— Я горжусь, — ответил ему Гарольд. — Правда, он иногда бывает жутким занудой, но это можно и стерпеть.
В руках короля появилось мое оружие, после чего я повторил действия своего друга с коленопреклонением и всем прочим.
Вот только мне, в отличие от Монброна, еще кое-что перепало.
— Это тебе. — Эдуард стянул с безымянного пальца правой руки золотой перстень с приличных размеров рубином. — Увы, ты увидел Силистрию не такой, какая она есть на самом деле. Вместо солнца, пиров и красивых девушек тебе довелось столкнуться с семейными дрязгами и наемными убийцами. Да ее и свести знакомство с Башней-на-Площади. Неравноценная замена.
Народ поддержал своего короля дружным смехом.
— Так пусть этот перстень напоминает тебе о том, что Силистрия разная, — продолжил король. — Впрочем, если ты его продашь, а деньги спустишь на вино и женщин, я не обижусь. В конце концов, для чего еще жить мужчинам?
— Благодарю, ваше величество. — Я надел перстень на палец, он сел как влитой. — Сначала поношу его, похвастаюсь, а потом видно будет.
— Молодец. — Эдуард потрепал меня по щеке. — Хороший ответ.
— Ваше величество, — обратился к нему Гарольд, затягивая ремень, на который он повесил дату, — вы позволите мне кое-что вам напомнить?
— Не вижу причин для отказа, — заинтересовался Эдуард. — Напоминай.
— Вчера, когда мы с бароном пришли во дворец и сдались в руки правосудия, мной было сказано, что если вы признаете меня невиновным, то я буду вправе убить любого, кто позволит себе усомниться в моем добром имени.
— Было такое, — кивнул король. — И?
— Этот человек только за последний час измарал мое имя в грязи как только можно. — Гарольд показал на Тобиаса. — Согласитесь, я имею полное право убить его. Не в подворотне, не тайком, не ударом в спину, а здесь и сейчас, на глазах вашего величества, жителей Форессы и под взглядами богов.
— Справедливое желание, даже несмотря на то, что он твой родственник, — согласился король. — Люди, как вы думаете, это честно?
Народ, которому надоело стоять и слушать разговоры, дружно заорал: «Да!» Ему зрелище подавай, а детали не сильно важны.
Гарольд подошел к дядюшке Тобиасу и что-то сказал ему на ухо, отчего тот побагровел невероятно.
— Этого достаточно, чтобы ты взял шпагу и сразился со мной? — ласково спросил Гарольд у него. — Или ты стал дерьмом настолько, что и это проглотишь?
— Ты моложе и сильнее, — проворчал дядюшка. — Это не поединок. Это убийство.
— Это справедливость, — возразил ему мой друг. — Мне ты вообще никакого шанса не давал. И моему отцу — тоже.
— Я не убивал твоего отца, — твердо произнес Тобиас. — Не противился этому, но и пальцем его не тронул.

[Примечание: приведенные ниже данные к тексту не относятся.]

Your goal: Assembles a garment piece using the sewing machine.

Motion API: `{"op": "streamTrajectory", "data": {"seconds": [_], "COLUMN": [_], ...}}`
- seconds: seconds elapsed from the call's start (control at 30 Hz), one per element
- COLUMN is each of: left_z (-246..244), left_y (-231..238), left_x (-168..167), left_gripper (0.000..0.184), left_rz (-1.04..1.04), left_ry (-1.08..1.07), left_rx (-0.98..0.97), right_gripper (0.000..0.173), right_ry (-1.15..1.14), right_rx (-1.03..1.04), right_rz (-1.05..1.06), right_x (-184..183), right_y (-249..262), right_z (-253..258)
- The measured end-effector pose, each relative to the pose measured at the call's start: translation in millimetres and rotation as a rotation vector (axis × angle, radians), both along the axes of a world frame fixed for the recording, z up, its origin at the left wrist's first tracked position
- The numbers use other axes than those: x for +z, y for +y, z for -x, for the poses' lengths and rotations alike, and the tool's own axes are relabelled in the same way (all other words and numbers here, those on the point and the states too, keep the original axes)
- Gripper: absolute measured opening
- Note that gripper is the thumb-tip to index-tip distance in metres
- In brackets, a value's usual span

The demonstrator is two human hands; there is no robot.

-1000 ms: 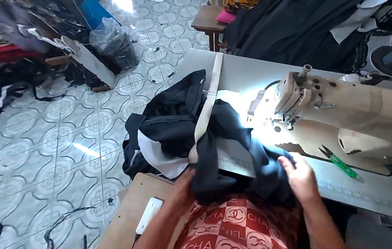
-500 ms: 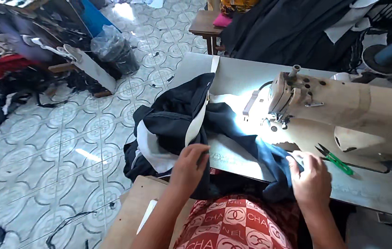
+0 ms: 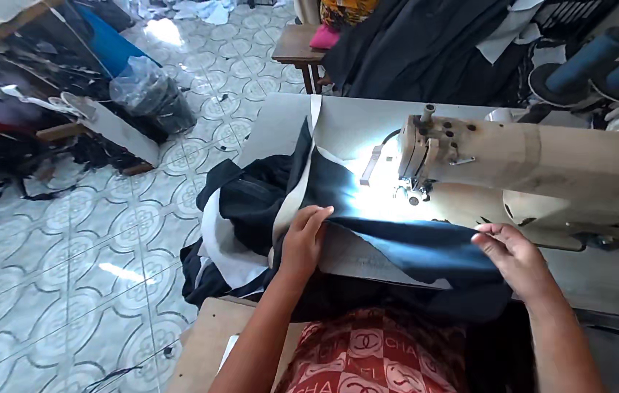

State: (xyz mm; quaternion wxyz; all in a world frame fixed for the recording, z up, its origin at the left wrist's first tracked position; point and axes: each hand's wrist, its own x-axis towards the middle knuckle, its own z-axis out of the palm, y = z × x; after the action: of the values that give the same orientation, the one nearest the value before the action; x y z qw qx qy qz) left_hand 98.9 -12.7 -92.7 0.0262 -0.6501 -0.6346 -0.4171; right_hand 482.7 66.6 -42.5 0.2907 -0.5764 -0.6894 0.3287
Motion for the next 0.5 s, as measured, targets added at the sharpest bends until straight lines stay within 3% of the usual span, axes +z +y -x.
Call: {"op": "streamTrajectory", "data": {"seconds": [0.07,0.13,0.23,0.27,0.33,0.4,0.47,0.5], "left_z": [10,25,44,45,33,2,-42,-65], "left_y": [-10,-20,-32,-33,-28,-19,-10,-6], "left_x": [12,20,37,44,56,61,62,60], "left_gripper": [0.025,0.027,0.031,0.031,0.029,0.025,0.023,0.022], "left_rz": [-0.087,-0.054,0.166,0.226,0.185,0.093,0.138,0.203], "left_ry": [-0.023,-0.012,0.067,0.103,0.132,0.099,0.036,0.016], "left_rx": [-0.023,0.007,0.101,0.118,0.107,-0.016,-0.291,-0.467], "right_gripper": [0.064,0.058,0.051,0.052,0.042,0.043,0.052,0.046], "right_ry": [-0.101,-0.035,0.148,0.1,-0.185,-0.378,-0.41,-0.392], "right_rx": [0.067,0.194,0.464,0.47,0.258,0.137,0.16,0.215], "right_rz": [-0.021,-0.005,0.014,0.005,-0.051,-0.054,-0.119,-0.152], "right_x": [-2,10,16,10,-9,-26,-39,-43], "right_y": [-4,-25,-53,-58,-66,-72,-88,-98], "right_z": [-2,0,0,1,15,38,64,78]}}
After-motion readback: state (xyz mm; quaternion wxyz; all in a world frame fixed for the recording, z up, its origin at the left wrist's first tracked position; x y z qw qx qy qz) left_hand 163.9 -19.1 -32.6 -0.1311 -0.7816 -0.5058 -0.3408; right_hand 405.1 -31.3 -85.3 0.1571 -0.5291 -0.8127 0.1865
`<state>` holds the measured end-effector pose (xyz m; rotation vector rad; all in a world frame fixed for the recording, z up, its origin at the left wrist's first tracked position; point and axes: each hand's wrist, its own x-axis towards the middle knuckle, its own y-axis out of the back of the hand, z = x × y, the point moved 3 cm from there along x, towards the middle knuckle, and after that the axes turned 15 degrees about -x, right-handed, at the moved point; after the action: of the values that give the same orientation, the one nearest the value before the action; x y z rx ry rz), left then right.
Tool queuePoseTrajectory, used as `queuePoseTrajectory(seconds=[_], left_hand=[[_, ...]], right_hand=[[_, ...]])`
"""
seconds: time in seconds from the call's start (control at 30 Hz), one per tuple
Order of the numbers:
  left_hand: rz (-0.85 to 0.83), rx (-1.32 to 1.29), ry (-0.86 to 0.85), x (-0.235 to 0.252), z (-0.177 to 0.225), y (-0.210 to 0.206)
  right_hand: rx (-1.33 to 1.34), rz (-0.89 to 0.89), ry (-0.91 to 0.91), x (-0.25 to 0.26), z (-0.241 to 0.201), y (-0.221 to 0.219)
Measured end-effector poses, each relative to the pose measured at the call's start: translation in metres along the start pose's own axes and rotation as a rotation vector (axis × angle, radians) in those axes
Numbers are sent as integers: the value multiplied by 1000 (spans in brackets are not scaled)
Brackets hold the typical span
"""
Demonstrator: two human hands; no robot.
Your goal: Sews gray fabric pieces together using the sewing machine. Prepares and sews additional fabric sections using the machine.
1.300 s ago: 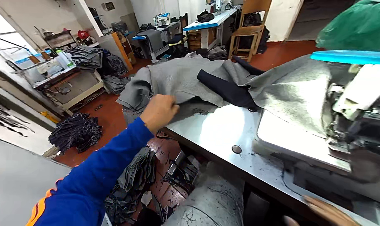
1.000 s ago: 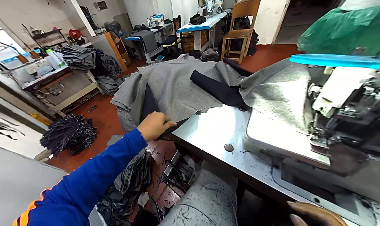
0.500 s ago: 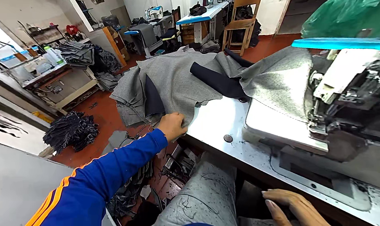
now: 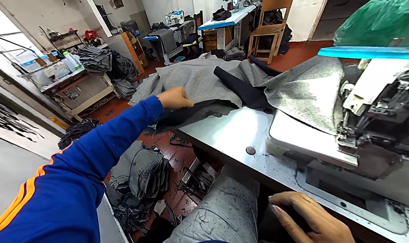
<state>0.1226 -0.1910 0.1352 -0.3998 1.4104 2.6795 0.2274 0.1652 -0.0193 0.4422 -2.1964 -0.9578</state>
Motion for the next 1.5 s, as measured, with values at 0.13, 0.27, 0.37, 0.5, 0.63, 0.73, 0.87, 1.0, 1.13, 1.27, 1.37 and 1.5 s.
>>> queuePoseTrajectory(seconds=[0.13, 0.27, 0.37, 0.5, 0.63, 0.73, 0.87, 1.0, 1.13, 1.27, 1.37, 1.5], left_hand=[[-74, -133, 167, 2, 9, 25], [-34, -150, 217, 9, 1, 35], [-4, 30, 16, 11, 7, -2], [19, 373, -35, 22, 16, -78], [-63, 438, -10, 46, 15, -74], [-133, 178, -94, 47, 23, -28], [-183, -344, -161, 26, 44, -9], [-126, -921, -459, -5, 106, -42], [183, -1237, -518, -26, 167, -105], [543, -1144, -759, 14, 154, -144], [236, -539, -1064, 25, 114, -185], [254, -8, -1120, 21, 87, -201]], right_hand=[[50, -64, 7, 10, -3, 15], [64, -86, -33, 7, 3, 28], [65, -83, -50, 5, 4, 27], [70, -109, -29, 6, -8, 15], [45, -143, -36, -2, -11, 14], [44, -154, -60, -3, -2, 21], [120, -111, -52, 12, -1, 17], [429, 89, -85, 43, -26, -12], [710, 442, -381, 74, -61, -50], [574, 428, -563, 60, -26, -53], [740, 155, -424, 11, -1, -36], [392, 166, -579, -60, 59, 38]])
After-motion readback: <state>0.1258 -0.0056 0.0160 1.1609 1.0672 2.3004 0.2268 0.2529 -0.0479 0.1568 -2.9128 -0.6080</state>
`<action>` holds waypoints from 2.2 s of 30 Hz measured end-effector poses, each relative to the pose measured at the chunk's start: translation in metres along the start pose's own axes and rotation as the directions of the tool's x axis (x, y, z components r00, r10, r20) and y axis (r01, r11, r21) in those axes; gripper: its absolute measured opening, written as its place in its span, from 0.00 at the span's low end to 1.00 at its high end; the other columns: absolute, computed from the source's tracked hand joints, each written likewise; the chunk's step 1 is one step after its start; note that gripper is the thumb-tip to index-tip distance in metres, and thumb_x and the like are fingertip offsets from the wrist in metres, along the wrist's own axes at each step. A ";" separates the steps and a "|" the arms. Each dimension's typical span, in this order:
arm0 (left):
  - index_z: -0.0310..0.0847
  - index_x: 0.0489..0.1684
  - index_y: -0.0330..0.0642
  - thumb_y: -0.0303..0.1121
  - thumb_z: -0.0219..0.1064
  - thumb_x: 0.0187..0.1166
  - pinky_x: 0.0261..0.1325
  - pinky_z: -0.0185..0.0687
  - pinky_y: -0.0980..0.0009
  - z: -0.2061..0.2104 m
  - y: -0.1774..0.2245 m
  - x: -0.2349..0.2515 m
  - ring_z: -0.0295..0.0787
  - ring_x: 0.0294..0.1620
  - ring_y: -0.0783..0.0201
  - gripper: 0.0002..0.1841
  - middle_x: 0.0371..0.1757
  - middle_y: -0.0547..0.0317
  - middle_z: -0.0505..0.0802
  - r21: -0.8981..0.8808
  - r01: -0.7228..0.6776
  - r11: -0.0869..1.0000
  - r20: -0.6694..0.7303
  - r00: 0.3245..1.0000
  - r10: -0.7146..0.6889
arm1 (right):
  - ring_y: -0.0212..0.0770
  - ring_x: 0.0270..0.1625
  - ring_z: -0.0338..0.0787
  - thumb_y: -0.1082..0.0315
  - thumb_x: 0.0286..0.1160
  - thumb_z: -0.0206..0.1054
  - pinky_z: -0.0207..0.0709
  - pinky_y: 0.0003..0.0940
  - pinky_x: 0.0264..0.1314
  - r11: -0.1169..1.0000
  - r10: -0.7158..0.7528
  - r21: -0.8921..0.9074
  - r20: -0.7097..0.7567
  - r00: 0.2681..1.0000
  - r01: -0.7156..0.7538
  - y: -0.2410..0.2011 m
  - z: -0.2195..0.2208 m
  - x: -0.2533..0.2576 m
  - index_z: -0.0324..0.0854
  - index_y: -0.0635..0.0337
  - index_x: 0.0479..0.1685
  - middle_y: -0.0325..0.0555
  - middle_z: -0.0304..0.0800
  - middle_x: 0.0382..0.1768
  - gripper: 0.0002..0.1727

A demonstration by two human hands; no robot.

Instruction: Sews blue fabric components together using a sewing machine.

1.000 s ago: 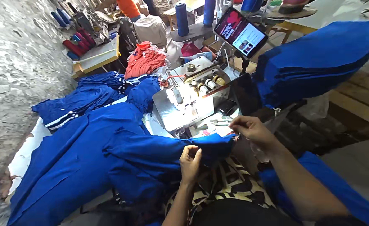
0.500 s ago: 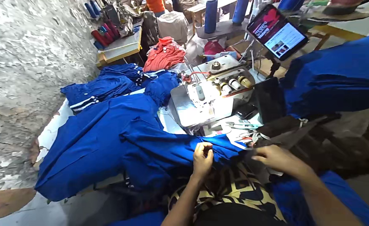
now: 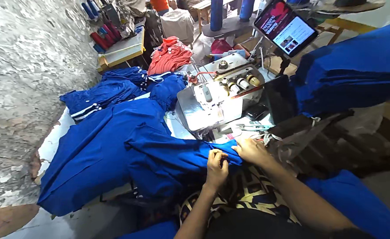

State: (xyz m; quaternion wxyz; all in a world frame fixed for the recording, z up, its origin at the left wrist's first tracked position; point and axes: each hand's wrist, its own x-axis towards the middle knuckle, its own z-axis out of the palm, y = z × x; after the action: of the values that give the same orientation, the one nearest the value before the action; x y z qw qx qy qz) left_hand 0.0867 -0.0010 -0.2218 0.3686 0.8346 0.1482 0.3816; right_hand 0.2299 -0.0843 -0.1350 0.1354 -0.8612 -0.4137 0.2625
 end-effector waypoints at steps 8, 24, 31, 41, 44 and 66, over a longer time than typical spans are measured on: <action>0.89 0.41 0.27 0.26 0.73 0.67 0.58 0.86 0.73 -0.005 0.004 -0.001 0.91 0.49 0.64 0.10 0.44 0.45 0.93 -0.132 0.038 0.990 -0.013 0.999 -0.040 | 0.34 0.40 0.89 0.70 0.72 0.70 0.83 0.31 0.50 0.755 -0.243 0.456 -0.473 0.847 0.471 0.018 0.034 0.004 0.89 0.70 0.44 0.50 0.93 0.37 0.10; 0.81 0.46 0.36 0.30 0.80 0.67 0.52 0.85 0.82 -0.011 0.017 -0.031 0.86 0.46 0.75 0.16 0.46 0.55 0.87 -0.180 -0.116 0.977 -0.090 0.991 0.101 | 0.24 0.15 0.77 0.77 0.76 0.68 0.73 0.20 0.16 0.420 -0.098 0.906 -0.015 0.995 0.055 0.019 0.051 -0.040 0.83 0.65 0.58 0.36 0.89 0.27 0.13; 0.73 0.53 0.40 0.30 0.82 0.61 0.56 0.80 0.85 -0.003 0.009 -0.043 0.82 0.53 0.76 0.24 0.54 0.53 0.81 -0.157 -0.106 0.982 -0.118 0.989 0.088 | 0.20 0.24 0.84 0.79 0.64 0.76 0.76 0.17 0.27 0.376 -0.041 0.919 -0.111 0.993 0.118 0.011 0.055 -0.045 0.84 0.62 0.52 0.33 0.93 0.30 0.16; 0.72 0.50 0.27 0.19 0.73 0.59 0.53 0.85 0.82 -0.001 0.014 -0.034 0.88 0.49 0.73 0.20 0.57 0.41 0.83 -0.123 -0.043 0.992 -0.108 0.994 0.029 | 0.19 0.29 0.83 0.71 0.58 0.81 0.79 0.16 0.38 0.619 -0.074 0.652 -0.506 0.859 0.437 0.016 0.053 -0.042 0.84 0.69 0.49 0.37 0.90 0.30 0.20; 0.83 0.44 0.21 0.20 0.76 0.62 0.53 0.87 0.80 -0.004 0.016 -0.035 0.91 0.49 0.69 0.15 0.57 0.35 0.86 -0.105 0.061 0.993 -0.082 0.994 -0.070 | 0.40 0.30 0.90 0.69 0.66 0.77 0.85 0.37 0.39 0.853 -0.103 0.356 -0.603 0.791 0.383 0.041 0.039 -0.041 0.88 0.70 0.47 0.51 0.93 0.30 0.15; 0.90 0.25 0.32 0.21 0.79 0.57 0.52 0.82 0.87 -0.013 0.021 -0.034 0.87 0.46 0.79 0.05 0.38 0.57 0.90 -0.218 0.114 0.969 -0.025 0.992 -0.122 | 0.20 0.38 0.89 0.75 0.64 0.77 0.85 0.18 0.48 0.392 -0.014 0.880 -0.286 0.958 0.268 0.011 0.074 -0.044 0.90 0.63 0.33 0.35 0.92 0.34 0.03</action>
State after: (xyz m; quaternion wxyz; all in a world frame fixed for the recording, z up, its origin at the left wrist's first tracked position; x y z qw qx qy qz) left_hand 0.0535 -0.0266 -0.2187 0.4764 0.7717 0.1623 0.3889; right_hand 0.1720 -0.1244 -0.1860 0.6518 -0.6329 -0.2563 0.3300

Гарольд перевел взгляд на Генриха, тот мило ему улыбнулся, как бы говоря: «Не понимаю, о чем речь».
Вот ведь где истинный гадючник-то. А я еще считал, что подворотни большого города — это дно миров. Да там на фоне этого просто островок благочиния, пусть даже и дурно пахнущий. По крайней мере, если и доходит дело до ножей, так их втыкают в грудь, а не в спину.
— Повторю свой вопрос. — Гарольд приблизил свое лицо к дядюшкиному, и я уже еле-еле различал, что он ему говорит. — Ты будешь драться? Или я всем расскажу о том, как ты развлекался со своими дочерями?
Тьфу ты, пропасть. Лучше бы я этого не слышал.
— Буду. — Тобиас тяжело вздохнул и громко произнес: — Но вообще несправедливо. Все было задумано вот этим гаденышем, а шпагой махать мне.
— Еще раз говорю — это все твои домыслы, — мягко ответил ему Генрих. — Или даже болезненные фантазии. Ты не знаешь меры в вине, дядя, да и другие твои забавы не способствуют душевному здоровью. Даже король признал, что осудить меня не за что.
— Я сказал, что вина не доказана, — перебил его Эдуард. — Нет, господа, каков наглец, а? В моем присутствии мои же слова передергивает. Может, мне его просто так казнить?
Лицо Генриха перекосилось, он бухнулся на колени и рассыпался в извинениях. Выглядело это более чем правдоподобно, вот только взгляд у него не изменился. Он остался таким же, что и был. Я поймал его всего на секунду, но этого было достаточно.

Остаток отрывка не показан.